Every entry should appear in your answer exactly as it does here.
** Opening Data block **
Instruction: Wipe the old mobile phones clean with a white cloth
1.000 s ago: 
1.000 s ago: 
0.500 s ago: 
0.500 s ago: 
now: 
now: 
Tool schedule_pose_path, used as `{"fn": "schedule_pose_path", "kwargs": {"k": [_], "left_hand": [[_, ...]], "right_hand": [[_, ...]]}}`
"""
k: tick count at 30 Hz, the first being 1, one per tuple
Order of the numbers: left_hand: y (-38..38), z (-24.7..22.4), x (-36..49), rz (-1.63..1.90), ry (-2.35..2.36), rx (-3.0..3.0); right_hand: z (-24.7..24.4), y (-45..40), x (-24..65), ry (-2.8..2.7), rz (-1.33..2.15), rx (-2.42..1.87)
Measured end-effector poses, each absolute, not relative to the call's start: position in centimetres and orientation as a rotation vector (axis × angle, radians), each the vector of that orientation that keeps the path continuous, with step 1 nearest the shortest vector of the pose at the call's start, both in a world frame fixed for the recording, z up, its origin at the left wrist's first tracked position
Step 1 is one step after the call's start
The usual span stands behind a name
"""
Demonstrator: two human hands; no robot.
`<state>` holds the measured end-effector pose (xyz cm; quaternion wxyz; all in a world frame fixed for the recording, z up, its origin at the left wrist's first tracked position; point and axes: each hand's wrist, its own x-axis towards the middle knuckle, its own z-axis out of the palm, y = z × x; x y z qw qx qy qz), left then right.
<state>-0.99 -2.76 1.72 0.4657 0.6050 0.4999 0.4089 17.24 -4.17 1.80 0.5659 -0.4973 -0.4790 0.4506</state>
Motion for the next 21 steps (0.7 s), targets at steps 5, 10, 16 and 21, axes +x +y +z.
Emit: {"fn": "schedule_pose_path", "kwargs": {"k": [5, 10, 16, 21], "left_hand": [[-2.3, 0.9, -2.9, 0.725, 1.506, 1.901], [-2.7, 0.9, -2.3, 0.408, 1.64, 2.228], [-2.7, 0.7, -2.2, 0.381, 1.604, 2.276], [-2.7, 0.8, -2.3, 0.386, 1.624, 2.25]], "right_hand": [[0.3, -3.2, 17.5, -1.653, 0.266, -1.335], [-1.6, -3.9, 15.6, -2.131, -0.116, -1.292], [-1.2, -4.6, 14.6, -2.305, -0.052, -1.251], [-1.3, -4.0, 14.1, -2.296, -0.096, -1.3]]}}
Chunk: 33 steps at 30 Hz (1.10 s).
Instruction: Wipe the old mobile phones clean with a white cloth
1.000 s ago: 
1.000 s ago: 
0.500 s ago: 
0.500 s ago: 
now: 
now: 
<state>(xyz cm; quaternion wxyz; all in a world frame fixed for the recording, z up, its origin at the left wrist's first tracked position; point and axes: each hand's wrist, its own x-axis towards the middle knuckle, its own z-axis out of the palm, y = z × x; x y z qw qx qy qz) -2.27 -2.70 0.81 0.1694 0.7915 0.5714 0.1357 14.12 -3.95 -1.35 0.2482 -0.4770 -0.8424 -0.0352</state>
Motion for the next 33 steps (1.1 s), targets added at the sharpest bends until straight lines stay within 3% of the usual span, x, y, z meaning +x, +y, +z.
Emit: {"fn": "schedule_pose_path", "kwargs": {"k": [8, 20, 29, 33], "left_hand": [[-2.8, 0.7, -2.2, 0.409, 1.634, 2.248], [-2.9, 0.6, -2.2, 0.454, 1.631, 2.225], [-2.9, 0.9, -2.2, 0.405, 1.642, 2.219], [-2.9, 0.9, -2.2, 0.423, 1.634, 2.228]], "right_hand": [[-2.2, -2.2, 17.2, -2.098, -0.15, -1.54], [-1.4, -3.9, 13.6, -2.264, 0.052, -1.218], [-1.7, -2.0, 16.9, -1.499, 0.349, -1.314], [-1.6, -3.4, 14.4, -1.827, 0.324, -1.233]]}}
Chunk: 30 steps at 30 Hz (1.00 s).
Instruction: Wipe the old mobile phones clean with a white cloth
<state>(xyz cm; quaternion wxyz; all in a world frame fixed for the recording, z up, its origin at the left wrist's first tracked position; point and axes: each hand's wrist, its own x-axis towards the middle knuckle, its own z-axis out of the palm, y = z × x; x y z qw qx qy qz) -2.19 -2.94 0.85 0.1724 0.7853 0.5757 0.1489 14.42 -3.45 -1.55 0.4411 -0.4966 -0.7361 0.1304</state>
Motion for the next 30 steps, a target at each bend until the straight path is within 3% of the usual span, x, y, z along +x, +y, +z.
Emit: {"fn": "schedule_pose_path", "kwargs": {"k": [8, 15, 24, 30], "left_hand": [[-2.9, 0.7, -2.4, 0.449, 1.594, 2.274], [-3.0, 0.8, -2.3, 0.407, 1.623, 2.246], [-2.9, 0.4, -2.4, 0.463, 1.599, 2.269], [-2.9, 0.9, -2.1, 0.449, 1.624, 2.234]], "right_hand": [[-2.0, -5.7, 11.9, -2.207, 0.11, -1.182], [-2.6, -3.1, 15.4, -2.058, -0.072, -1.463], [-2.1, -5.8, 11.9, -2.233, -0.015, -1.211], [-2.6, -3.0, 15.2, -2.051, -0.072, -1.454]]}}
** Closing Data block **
→ **Exercise answer**
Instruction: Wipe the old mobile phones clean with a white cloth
1.000 s ago: 
1.000 s ago: 
0.500 s ago: 
0.500 s ago: 
now: 
now: 
Tool schedule_pose_path, used as `{"fn": "schedule_pose_path", "kwargs": {"k": [_], "left_hand": [[_, ...]], "right_hand": [[_, ...]]}}`
"""
k: tick count at 30 Hz, the first being 1, one per tuple
Order of the numbers: left_hand: y (-38..38), z (-24.7..22.4), x (-36..49), rz (-1.63..1.90), ry (-2.35..2.36), rx (-3.0..3.0); right_hand: z (-24.7..24.4), y (-45..40), x (-24..65), ry (-2.8..2.7), rz (-1.33..2.15), rx (-2.42..1.87)
Measured end-effector poses, each absolute, not relative to the call's start: position in centimetres and orientation as a rotation vector (axis × angle, radians), each the vector of that orientation that keeps the path continuous, with step 1 nearest the shortest vector of the pose at the call's start, both in a world frame fixed for the recording, z up, its origin at the left wrist's first tracked position
Step 1 is one step after the call's start
The usual span stands behind a name
"""
Demonstrator: two human hands; no robot.
`<state>` holds the measured end-effector pose (xyz cm; quaternion wxyz; all in a world frame fixed for the recording, z up, its origin at the left wrist's first tracked position; point and axes: each hand's wrist, its own x-axis towards the middle knuckle, its own z-axis out of the palm, y = z × x; x y z qw qx qy qz), left then right.
<state>-0.99 -2.76 1.72 0.4657 0.6050 0.4999 0.4089 17.24 -4.17 1.80 0.5659 -0.4973 -0.4790 0.4506</state>
Motion for the next 21 steps (0.7 s), targets at steps 5, 10, 16 and 21, axes +x +y +z.
Emit: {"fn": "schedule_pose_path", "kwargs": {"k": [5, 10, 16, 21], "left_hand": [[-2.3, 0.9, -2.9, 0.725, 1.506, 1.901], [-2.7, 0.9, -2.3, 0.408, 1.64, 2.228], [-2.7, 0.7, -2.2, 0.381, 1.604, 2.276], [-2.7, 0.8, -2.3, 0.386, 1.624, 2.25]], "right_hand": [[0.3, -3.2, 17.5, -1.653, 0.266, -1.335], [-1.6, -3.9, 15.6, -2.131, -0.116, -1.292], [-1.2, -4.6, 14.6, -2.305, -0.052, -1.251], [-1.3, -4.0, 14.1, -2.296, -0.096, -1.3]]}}
Chunk: 33 steps at 30 Hz (1.10 s).
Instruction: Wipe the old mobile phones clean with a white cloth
1.000 s ago: 
1.000 s ago: 
0.500 s ago: 
0.500 s ago: 
now: 
now: 
<state>(xyz cm; quaternion wxyz; all in a world frame fixed for the recording, z up, its origin at the left wrist's first tracked position; point and axes: each hand's wrist, its own x-axis towards the middle knuckle, its own z-axis out of the palm, y = z × x; x y z qw qx qy qz) -2.27 -2.70 0.81 0.1694 0.7915 0.5714 0.1357 14.12 -3.95 -1.35 0.2482 -0.4770 -0.8424 -0.0352</state>
Motion for the next 33 steps (1.1 s), targets added at the sharpest bends until straight lines stay within 3% of the usual span, x, y, z meaning +x, +y, +z.
Emit: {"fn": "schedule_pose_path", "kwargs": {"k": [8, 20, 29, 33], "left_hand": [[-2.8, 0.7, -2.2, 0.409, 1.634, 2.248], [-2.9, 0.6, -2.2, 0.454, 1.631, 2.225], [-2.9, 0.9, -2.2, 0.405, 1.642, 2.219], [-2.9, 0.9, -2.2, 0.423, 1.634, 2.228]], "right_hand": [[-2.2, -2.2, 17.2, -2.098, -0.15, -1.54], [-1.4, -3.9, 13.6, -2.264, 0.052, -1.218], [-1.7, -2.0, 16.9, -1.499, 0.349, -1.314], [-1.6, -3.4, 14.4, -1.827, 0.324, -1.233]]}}
Chunk: 30 steps at 30 Hz (1.00 s).
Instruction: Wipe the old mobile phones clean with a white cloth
<state>(xyz cm; quaternion wxyz; all in a world frame fixed for the recording, z up, its origin at the left wrist's first tracked position; point and axes: each hand's wrist, its own x-axis towards the middle knuckle, its own z-axis out of the palm, y = z × x; x y z qw qx qy qz) -2.19 -2.94 0.85 0.1724 0.7853 0.5757 0.1489 14.42 -3.45 -1.55 0.4411 -0.4966 -0.7361 0.1304</state>
Motion for the next 30 steps, a target at each bend until the straight path is within 3% of the usual span, x, y, z along +x, +y, +z.
Emit: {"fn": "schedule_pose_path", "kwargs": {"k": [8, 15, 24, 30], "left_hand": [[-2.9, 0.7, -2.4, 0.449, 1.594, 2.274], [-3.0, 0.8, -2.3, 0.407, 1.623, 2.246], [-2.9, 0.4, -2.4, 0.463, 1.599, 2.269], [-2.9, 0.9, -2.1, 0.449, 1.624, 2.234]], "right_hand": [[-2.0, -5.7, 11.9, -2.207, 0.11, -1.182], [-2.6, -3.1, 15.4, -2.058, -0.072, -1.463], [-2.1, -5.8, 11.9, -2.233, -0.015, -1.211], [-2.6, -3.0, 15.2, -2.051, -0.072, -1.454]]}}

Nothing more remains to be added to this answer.